Sim was formerly the CTO of Bookish, the book recommendation and retail site launched by three major trade houses. Speaking of Kadaxis, he notes, “Our technology extracts data from the text, key phrases, topics, and organization, then we apply our expertise to get the right vocabulary for search.” Surveying today’s major search technology players, he says, “Amazon’s search focuses on keywords, not on descriptions. Google focuses a lot on description; book copy is important.” Kadaxis has built the extraction technology, and it is continuing to work on its search engine optimization component.
Sim is Kadaxis’s only full-time employee, and he uses a network of freelance contractors to round out the company. The venture is in private beta now and looks to go into public beta later in the year. In the beta period, Sim says, Kadaxis is working with a range of publishers, small and large, as well as individual authors. Citing NDAs, he declined to name clients. Kadaxis’s pricing is geared toward scale, with B2B deals priced to the number of titles to be processed. But Sims says he’s also very interested in the self-publishing market, and he’s in the process of testing prices for author/publishers.

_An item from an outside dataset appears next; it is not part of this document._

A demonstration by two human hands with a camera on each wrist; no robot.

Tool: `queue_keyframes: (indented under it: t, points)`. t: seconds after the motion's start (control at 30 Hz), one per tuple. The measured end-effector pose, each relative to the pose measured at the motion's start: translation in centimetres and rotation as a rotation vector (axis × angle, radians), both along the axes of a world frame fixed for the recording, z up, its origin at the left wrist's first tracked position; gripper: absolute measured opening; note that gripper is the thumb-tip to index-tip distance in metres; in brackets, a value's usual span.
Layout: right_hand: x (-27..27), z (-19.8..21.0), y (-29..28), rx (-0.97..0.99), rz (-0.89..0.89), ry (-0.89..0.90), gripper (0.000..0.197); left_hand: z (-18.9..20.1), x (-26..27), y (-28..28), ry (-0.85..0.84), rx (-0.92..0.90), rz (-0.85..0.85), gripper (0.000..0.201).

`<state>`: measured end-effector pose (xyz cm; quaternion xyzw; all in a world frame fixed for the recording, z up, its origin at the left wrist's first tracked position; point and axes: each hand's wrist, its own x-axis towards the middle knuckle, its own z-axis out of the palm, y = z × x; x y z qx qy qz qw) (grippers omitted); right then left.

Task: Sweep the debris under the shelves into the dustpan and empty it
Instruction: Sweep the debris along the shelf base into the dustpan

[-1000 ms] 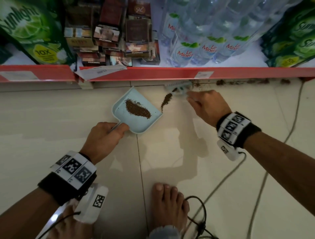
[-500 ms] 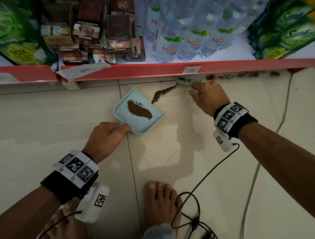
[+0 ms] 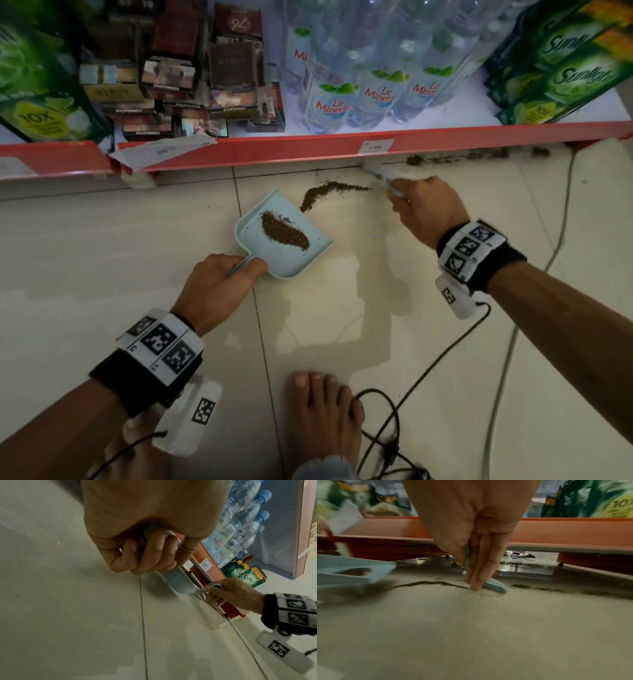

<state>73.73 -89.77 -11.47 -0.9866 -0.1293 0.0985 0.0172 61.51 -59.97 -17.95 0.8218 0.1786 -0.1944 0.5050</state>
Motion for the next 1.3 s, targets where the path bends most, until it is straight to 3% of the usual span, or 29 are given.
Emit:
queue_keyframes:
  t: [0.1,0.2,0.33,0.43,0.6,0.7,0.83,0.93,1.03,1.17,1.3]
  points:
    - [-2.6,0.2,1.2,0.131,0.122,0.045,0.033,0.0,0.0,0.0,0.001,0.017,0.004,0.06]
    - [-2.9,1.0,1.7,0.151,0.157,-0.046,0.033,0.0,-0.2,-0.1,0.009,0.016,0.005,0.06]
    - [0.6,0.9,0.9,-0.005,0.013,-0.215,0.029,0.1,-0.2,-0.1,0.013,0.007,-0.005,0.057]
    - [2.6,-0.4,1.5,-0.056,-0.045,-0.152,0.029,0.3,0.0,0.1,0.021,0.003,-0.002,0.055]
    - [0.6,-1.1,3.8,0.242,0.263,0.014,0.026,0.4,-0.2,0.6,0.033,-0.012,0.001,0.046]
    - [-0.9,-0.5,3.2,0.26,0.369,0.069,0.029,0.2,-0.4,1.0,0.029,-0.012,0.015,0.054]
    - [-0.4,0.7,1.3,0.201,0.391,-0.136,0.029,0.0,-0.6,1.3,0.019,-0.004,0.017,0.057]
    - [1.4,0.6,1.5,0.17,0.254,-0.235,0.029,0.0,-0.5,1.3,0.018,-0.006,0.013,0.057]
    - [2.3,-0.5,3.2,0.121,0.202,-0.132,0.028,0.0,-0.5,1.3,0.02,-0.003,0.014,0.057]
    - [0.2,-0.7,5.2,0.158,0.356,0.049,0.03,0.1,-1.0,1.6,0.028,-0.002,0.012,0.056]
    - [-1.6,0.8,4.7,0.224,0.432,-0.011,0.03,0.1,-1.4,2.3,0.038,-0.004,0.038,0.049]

Snapplify is another BEA Startup finalist. Founded by Wesley Lynch three years ago, the company is a digital distribution platform that offers publishers access to a global marketplace with an emphasis on selling content in emerging markets in Africa and South America. Snapplify, Lynch explains, has two components: the company offers pure digital distribution to a worldwide network of e-tailers, and it also develops branded mobile and Web stores for its clients.
The company distributes digital content drawn from all types of sources, from Rolling Stone and Car magazines to books published by Oxford University Press and Pearson Education. In addition, companies like Toyota use Snapplify to distribute digital editions of thousands of technical manuals. Snapplify’s particular niche is targeting fast-growing emerging markets around the world. It offers publishers a variety of financial services—including currency conversion and revenue collection in countries where credit cards are not prevalent—that are needed to participate in the international marketplace.

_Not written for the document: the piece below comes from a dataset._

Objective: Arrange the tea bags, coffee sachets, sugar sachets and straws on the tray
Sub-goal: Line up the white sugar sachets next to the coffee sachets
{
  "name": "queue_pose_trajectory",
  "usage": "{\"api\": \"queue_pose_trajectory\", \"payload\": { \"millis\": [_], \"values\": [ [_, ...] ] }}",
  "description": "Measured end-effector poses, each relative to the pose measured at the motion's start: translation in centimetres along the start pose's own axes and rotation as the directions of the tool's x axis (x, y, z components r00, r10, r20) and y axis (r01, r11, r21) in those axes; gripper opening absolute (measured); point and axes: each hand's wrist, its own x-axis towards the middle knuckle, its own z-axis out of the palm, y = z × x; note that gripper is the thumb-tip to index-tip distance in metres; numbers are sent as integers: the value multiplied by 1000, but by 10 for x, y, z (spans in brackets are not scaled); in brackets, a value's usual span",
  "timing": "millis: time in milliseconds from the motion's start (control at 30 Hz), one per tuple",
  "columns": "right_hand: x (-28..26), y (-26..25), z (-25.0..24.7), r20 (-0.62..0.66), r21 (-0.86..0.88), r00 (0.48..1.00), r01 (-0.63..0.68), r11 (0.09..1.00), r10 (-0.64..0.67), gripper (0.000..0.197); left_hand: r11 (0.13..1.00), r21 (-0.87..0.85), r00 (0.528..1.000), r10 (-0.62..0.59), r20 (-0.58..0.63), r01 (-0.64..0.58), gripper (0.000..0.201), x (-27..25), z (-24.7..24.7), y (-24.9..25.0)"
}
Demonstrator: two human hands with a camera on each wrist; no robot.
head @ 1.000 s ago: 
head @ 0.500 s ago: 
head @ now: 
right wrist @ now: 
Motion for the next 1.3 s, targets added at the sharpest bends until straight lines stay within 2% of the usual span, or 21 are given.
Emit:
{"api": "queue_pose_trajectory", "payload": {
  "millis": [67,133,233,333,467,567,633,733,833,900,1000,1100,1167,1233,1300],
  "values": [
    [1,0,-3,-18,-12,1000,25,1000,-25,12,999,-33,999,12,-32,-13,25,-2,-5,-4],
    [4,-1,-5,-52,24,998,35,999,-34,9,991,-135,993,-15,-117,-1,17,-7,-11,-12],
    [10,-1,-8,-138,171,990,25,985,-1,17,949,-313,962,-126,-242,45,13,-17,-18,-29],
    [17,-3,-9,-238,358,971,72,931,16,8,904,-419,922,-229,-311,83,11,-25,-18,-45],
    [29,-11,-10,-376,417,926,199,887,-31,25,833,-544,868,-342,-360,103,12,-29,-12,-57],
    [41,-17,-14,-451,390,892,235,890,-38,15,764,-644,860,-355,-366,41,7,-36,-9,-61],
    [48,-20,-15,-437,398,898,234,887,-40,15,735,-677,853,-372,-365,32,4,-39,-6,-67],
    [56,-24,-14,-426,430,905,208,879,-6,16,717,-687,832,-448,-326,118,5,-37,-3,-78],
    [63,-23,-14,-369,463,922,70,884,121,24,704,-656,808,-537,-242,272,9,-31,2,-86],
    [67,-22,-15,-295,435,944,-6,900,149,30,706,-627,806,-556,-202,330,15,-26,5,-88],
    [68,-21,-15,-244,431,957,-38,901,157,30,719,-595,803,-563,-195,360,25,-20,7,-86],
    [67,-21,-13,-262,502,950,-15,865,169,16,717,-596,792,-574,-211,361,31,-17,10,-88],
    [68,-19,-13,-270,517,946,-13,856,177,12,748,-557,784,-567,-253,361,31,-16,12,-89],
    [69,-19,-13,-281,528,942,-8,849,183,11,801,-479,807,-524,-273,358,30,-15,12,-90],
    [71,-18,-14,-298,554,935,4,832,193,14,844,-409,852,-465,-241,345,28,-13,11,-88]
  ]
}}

Lynch was born in South Africa, and Snapplify is based in Capetown, with a small office in New York City and with joint-ventures in South America. “All of our technology is in Capetown,” he says. “That’s why we focus on emerging markets in Brazil, Argentina, and Russia, rugged marketplaces that are similar to each other.” Snapplify also offers its content for sale in the U.S.

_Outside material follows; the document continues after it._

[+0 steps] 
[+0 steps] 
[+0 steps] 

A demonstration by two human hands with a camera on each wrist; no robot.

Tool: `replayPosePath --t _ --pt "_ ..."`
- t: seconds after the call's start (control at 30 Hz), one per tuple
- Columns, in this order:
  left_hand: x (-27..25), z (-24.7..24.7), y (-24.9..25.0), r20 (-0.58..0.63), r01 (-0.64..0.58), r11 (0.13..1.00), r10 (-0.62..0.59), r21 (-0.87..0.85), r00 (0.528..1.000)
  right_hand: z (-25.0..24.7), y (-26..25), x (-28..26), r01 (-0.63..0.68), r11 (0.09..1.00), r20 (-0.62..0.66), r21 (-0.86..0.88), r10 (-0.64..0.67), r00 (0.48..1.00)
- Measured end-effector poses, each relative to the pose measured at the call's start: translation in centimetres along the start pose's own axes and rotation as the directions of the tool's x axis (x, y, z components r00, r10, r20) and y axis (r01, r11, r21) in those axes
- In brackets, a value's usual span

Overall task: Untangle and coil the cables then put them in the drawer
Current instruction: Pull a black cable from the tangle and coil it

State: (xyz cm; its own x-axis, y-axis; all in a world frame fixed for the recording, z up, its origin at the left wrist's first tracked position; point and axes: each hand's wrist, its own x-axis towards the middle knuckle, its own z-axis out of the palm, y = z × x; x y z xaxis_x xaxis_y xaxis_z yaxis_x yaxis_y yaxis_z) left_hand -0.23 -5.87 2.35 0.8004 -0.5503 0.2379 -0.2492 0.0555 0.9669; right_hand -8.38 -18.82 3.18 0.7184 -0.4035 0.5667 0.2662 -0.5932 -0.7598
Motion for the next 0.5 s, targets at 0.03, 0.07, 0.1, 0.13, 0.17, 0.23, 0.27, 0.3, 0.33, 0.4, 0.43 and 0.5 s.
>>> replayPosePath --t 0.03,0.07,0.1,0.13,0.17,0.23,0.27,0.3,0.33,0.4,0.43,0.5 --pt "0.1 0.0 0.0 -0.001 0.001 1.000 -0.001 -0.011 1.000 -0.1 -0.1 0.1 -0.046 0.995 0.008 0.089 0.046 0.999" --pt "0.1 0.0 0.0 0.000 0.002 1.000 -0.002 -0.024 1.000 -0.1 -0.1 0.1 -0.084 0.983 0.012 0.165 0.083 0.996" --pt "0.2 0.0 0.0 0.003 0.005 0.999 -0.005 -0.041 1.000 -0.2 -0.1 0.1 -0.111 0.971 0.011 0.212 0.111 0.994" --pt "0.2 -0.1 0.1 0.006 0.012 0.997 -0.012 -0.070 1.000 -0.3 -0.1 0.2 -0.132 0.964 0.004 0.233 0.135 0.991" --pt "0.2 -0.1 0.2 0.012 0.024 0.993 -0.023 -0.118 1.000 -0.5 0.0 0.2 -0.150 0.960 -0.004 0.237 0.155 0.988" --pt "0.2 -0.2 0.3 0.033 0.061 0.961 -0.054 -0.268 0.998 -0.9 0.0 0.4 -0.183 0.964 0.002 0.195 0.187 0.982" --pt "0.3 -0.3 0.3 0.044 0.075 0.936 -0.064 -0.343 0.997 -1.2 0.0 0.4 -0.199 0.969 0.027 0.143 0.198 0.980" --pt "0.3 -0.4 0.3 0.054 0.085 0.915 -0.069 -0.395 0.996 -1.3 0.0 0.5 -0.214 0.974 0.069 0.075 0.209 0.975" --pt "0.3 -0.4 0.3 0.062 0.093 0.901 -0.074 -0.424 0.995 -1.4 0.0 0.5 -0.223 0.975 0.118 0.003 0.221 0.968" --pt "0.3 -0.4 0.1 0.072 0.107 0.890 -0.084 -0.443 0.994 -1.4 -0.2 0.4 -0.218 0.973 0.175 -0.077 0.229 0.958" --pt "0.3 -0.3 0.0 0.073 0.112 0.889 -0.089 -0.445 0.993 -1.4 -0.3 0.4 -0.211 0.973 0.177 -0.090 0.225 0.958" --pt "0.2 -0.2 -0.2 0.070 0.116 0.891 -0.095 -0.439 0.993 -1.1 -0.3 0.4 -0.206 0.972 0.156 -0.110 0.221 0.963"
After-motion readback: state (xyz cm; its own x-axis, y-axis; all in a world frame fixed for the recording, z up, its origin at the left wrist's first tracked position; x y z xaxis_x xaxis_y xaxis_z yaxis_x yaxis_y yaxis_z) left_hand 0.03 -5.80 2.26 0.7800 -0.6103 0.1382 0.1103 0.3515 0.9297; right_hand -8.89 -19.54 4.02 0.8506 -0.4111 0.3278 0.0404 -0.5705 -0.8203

Pricing is variable, Lynch notes, and Snapplify will work with publishers whose lists range from five titles to 5,000 titles. The company also offers partnerships that provide tech support and financial services on a revenue-share basis, taking a 30% cut. “It’s like Apple, and publishers are used to doing deals like that all the time,” he says. “We want market share. We need as much content as we can get to engage readers. This is a long-play venture. If we can get new relationships, we know people will buy more and more books going forward.”